■ TASK ITEM: Please find the lines in the following records that hold "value", and copy them.

■ GIVEN DATA:
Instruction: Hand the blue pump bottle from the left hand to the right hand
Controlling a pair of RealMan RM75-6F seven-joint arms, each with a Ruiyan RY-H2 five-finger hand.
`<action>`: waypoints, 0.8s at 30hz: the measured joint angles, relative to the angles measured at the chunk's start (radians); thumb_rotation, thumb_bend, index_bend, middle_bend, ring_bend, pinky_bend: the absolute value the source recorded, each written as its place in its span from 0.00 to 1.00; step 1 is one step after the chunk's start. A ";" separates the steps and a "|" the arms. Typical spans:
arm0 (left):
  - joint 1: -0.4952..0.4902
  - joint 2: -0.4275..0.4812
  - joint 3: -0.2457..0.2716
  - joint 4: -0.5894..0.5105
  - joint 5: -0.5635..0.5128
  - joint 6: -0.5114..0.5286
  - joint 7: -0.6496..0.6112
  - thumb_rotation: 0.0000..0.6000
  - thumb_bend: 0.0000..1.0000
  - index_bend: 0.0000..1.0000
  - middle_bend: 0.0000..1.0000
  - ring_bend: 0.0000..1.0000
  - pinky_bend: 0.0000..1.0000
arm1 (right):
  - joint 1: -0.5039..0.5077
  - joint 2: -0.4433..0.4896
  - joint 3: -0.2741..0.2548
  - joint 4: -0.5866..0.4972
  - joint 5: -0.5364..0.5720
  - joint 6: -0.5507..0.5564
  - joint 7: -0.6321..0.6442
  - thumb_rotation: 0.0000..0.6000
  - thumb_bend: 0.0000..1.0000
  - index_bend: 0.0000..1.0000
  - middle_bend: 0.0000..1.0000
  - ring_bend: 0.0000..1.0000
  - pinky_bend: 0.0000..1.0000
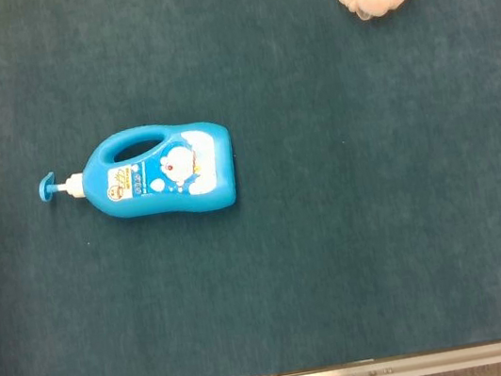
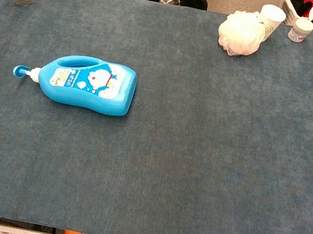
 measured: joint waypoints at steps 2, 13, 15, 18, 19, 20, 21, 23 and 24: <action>-0.001 0.005 0.003 -0.003 0.001 -0.008 0.001 1.00 0.22 0.14 0.13 0.05 0.22 | 0.000 0.000 0.001 0.002 -0.004 0.002 0.007 1.00 0.20 0.36 0.34 0.31 0.36; -0.040 0.031 0.014 0.012 0.040 -0.085 -0.015 1.00 0.22 0.13 0.12 0.05 0.22 | 0.009 0.028 0.035 -0.004 -0.024 0.027 0.021 1.00 0.20 0.36 0.34 0.31 0.36; -0.056 0.037 0.017 0.022 0.047 -0.118 -0.028 1.00 0.22 0.13 0.12 0.05 0.22 | 0.015 0.033 0.048 -0.008 -0.025 0.035 0.015 1.00 0.20 0.36 0.34 0.31 0.36; -0.088 0.045 0.022 0.040 0.058 -0.186 -0.056 1.00 0.22 0.12 0.12 0.05 0.22 | 0.025 0.032 0.067 -0.013 -0.017 0.042 0.000 1.00 0.20 0.36 0.34 0.31 0.36; -0.104 0.048 0.024 0.050 0.062 -0.216 -0.065 1.00 0.22 0.11 0.12 0.05 0.22 | 0.031 0.031 0.073 -0.016 -0.012 0.041 -0.004 1.00 0.20 0.36 0.34 0.31 0.36; -0.117 0.049 0.026 0.058 0.064 -0.240 -0.071 1.00 0.22 0.10 0.12 0.05 0.22 | 0.034 0.031 0.076 -0.018 -0.010 0.038 -0.006 1.00 0.20 0.36 0.34 0.31 0.36; -0.130 0.050 0.027 0.065 0.066 -0.265 -0.077 1.00 0.22 0.09 0.12 0.05 0.22 | 0.038 0.030 0.078 -0.020 -0.009 0.034 -0.008 1.00 0.20 0.36 0.34 0.31 0.36; -0.163 0.051 0.031 0.085 0.070 -0.326 -0.090 1.00 0.22 0.07 0.12 0.05 0.22 | 0.046 0.030 0.080 -0.024 -0.008 0.025 -0.013 1.00 0.20 0.36 0.34 0.31 0.36; -0.177 0.050 0.032 0.093 0.071 -0.354 -0.096 1.00 0.22 0.06 0.12 0.05 0.22 | 0.048 0.028 0.081 -0.026 -0.008 0.023 -0.014 1.00 0.20 0.36 0.34 0.31 0.36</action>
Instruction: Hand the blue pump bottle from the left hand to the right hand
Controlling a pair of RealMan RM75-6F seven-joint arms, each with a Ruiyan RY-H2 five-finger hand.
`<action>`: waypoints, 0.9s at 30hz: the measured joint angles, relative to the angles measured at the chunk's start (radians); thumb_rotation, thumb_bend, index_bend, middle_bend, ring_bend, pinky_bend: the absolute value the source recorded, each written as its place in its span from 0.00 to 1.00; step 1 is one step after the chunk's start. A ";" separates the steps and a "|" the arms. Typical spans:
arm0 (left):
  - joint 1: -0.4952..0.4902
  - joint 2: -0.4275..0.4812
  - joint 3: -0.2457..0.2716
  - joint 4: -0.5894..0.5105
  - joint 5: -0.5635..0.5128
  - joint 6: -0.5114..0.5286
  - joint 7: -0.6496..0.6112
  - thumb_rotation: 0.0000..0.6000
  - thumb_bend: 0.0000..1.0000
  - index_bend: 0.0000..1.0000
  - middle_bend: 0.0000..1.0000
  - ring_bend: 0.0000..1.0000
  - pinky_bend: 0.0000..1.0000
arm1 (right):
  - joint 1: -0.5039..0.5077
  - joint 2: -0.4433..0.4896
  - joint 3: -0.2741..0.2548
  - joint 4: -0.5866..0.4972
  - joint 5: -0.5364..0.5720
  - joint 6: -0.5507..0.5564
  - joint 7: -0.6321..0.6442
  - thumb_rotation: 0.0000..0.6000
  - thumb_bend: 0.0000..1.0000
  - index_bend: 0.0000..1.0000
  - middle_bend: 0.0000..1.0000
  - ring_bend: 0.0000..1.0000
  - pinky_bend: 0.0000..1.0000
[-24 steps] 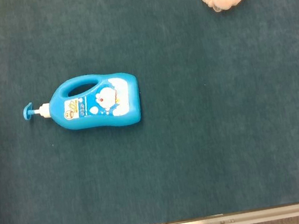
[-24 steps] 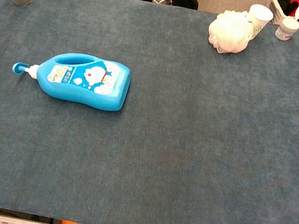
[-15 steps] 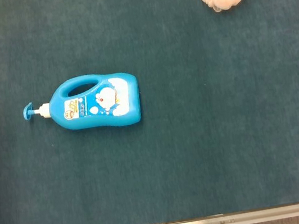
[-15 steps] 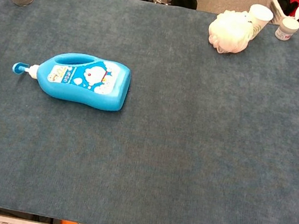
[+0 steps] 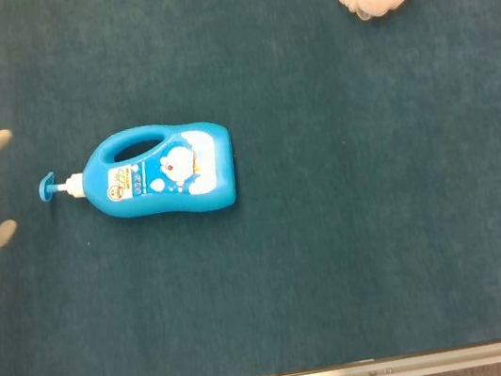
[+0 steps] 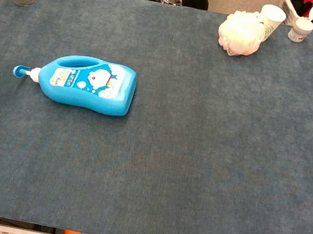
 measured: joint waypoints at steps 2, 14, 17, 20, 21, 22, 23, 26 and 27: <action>-0.035 -0.005 0.003 0.022 -0.001 -0.065 -0.010 1.00 0.22 0.06 0.11 0.05 0.22 | 0.002 -0.003 -0.001 -0.002 -0.002 -0.004 -0.001 1.00 0.20 0.36 0.34 0.31 0.36; -0.163 -0.135 0.020 0.199 -0.102 -0.274 0.004 1.00 0.22 0.07 0.10 0.05 0.22 | -0.012 0.007 -0.018 0.009 0.001 -0.006 0.035 1.00 0.20 0.36 0.34 0.31 0.36; -0.176 -0.172 0.022 0.235 -0.137 -0.295 0.017 1.00 0.22 0.12 0.11 0.06 0.22 | -0.015 0.010 -0.021 0.008 -0.004 -0.005 0.042 1.00 0.20 0.36 0.34 0.31 0.36; -0.186 -0.210 0.024 0.274 -0.165 -0.311 0.023 1.00 0.22 0.16 0.15 0.08 0.23 | -0.017 0.010 -0.025 0.009 -0.006 -0.005 0.045 1.00 0.20 0.36 0.34 0.31 0.36; -0.188 -0.221 0.023 0.284 -0.171 -0.312 0.024 1.00 0.22 0.18 0.18 0.11 0.24 | -0.017 0.011 -0.026 0.009 -0.006 -0.006 0.047 1.00 0.20 0.36 0.34 0.31 0.36; -0.188 -0.235 0.022 0.296 -0.176 -0.308 0.024 1.00 0.22 0.21 0.21 0.15 0.26 | -0.018 0.011 -0.027 0.009 -0.005 -0.007 0.048 1.00 0.20 0.36 0.34 0.31 0.36; -0.188 -0.244 0.021 0.303 -0.178 -0.301 0.024 1.00 0.22 0.24 0.24 0.18 0.29 | -0.019 0.012 -0.028 0.009 -0.004 -0.007 0.050 1.00 0.20 0.36 0.34 0.31 0.36; -0.184 -0.283 0.017 0.330 -0.178 -0.266 0.023 1.00 0.22 0.29 0.29 0.21 0.34 | -0.022 0.014 -0.030 0.009 -0.003 -0.005 0.054 1.00 0.20 0.36 0.34 0.31 0.36; -0.183 -0.291 0.017 0.336 -0.179 -0.262 0.022 1.00 0.22 0.30 0.29 0.22 0.34 | -0.024 0.015 -0.030 0.009 -0.004 -0.003 0.055 1.00 0.20 0.36 0.34 0.31 0.36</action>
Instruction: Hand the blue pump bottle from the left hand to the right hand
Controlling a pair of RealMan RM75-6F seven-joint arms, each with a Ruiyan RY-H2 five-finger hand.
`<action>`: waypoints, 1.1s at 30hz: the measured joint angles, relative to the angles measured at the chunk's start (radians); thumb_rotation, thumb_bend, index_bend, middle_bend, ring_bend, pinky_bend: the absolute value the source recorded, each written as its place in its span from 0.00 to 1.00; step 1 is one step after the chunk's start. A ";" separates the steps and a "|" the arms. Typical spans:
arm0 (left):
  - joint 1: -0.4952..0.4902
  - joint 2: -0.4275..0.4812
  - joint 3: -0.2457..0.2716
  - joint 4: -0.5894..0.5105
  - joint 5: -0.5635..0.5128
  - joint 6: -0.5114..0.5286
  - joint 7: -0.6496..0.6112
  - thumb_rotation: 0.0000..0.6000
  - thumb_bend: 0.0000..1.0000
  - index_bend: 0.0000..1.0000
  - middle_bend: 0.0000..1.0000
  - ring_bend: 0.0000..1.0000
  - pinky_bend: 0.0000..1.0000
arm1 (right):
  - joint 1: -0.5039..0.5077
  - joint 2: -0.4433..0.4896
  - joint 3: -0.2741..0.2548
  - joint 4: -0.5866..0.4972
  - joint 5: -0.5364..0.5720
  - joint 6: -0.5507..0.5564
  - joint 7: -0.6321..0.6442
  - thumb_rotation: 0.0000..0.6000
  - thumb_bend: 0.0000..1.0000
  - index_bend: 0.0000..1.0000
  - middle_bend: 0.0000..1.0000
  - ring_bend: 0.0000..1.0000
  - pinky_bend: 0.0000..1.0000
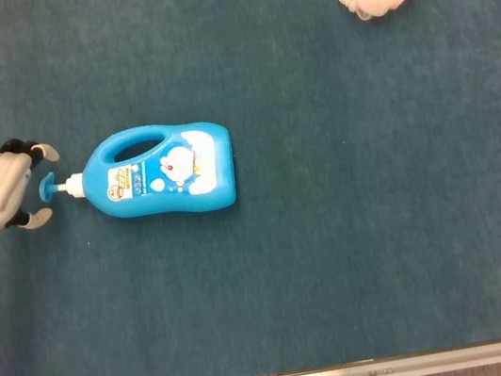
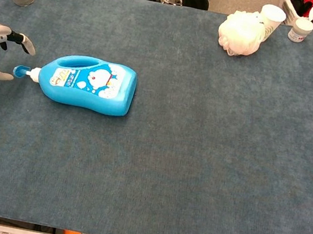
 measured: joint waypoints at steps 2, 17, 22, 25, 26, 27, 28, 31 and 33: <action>-0.001 -0.023 -0.001 0.017 -0.007 0.004 0.001 1.00 0.22 0.30 0.29 0.22 0.35 | -0.003 0.002 -0.002 0.000 -0.002 0.002 0.004 1.00 0.20 0.36 0.34 0.31 0.36; -0.014 -0.117 -0.005 0.052 -0.077 0.016 0.048 1.00 0.22 0.38 0.37 0.28 0.41 | -0.023 0.015 -0.017 0.017 0.002 0.005 0.046 1.00 0.20 0.36 0.34 0.31 0.36; -0.020 -0.148 -0.009 0.070 -0.083 0.010 0.037 1.00 0.22 0.41 0.39 0.29 0.43 | -0.028 0.021 -0.019 0.019 0.000 0.011 0.055 1.00 0.20 0.36 0.34 0.31 0.36; -0.030 -0.159 -0.009 0.082 -0.084 -0.005 0.033 1.00 0.22 0.42 0.42 0.31 0.45 | -0.030 0.024 -0.019 0.018 -0.003 0.013 0.058 1.00 0.20 0.36 0.34 0.31 0.36; -0.032 -0.164 -0.010 0.086 -0.084 -0.005 0.032 1.00 0.22 0.44 0.44 0.34 0.47 | -0.032 0.025 -0.020 0.018 -0.004 0.014 0.059 1.00 0.20 0.36 0.34 0.31 0.36; -0.033 -0.168 -0.011 0.090 -0.084 -0.005 0.030 1.00 0.22 0.45 0.46 0.36 0.49 | -0.032 0.026 -0.020 0.018 -0.004 0.015 0.059 1.00 0.20 0.36 0.34 0.31 0.36; -0.034 -0.173 -0.013 0.093 -0.084 -0.005 0.023 1.00 0.22 0.47 0.50 0.40 0.52 | -0.033 0.027 -0.020 0.017 -0.004 0.015 0.060 1.00 0.20 0.36 0.34 0.31 0.36; -0.038 -0.185 -0.015 0.108 -0.080 -0.010 0.005 1.00 0.22 0.50 0.56 0.45 0.57 | -0.035 0.028 -0.021 0.017 -0.004 0.016 0.065 1.00 0.20 0.36 0.34 0.31 0.36; -0.041 -0.190 -0.014 0.116 -0.072 -0.012 -0.003 1.00 0.22 0.51 0.58 0.48 0.59 | -0.036 0.029 -0.021 0.017 -0.006 0.018 0.067 1.00 0.20 0.36 0.34 0.31 0.36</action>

■ SOLUTION FOR THIS EXERCISE:
`<action>`: waypoints, 0.8s at 30hz: the measured joint angles, relative to the angles measured at the chunk's start (radians); thumb_rotation, thumb_bend, index_bend, middle_bend, ring_bend, pinky_bend: the absolute value the source recorded, each written as its place in its span from 0.00 to 1.00; step 1 is one step after the chunk's start. A ";" separates the steps and a "|" the arms. Typical spans:
`<action>`: waypoints, 0.9s at 30hz: the measured joint angles, relative to the angles measured at the chunk's start (radians); thumb_rotation, thumb_bend, index_bend, middle_bend, ring_bend, pinky_bend: the absolute value the source recorded, each written as its place in its span from 0.00 to 1.00; step 1 is one step after the chunk's start. A ";" separates the steps and a "|" the arms. Typical spans:
`<action>`: waypoints, 1.1s at 30hz: the measured joint angles, relative to the angles measured at the chunk's start (radians); thumb_rotation, thumb_bend, index_bend, middle_bend, ring_bend, pinky_bend: the absolute value the source recorded, each written as its place in its span from 0.00 to 1.00; step 1 is one step after the chunk's start. A ";" separates the steps and a "|" the arms. Typical spans:

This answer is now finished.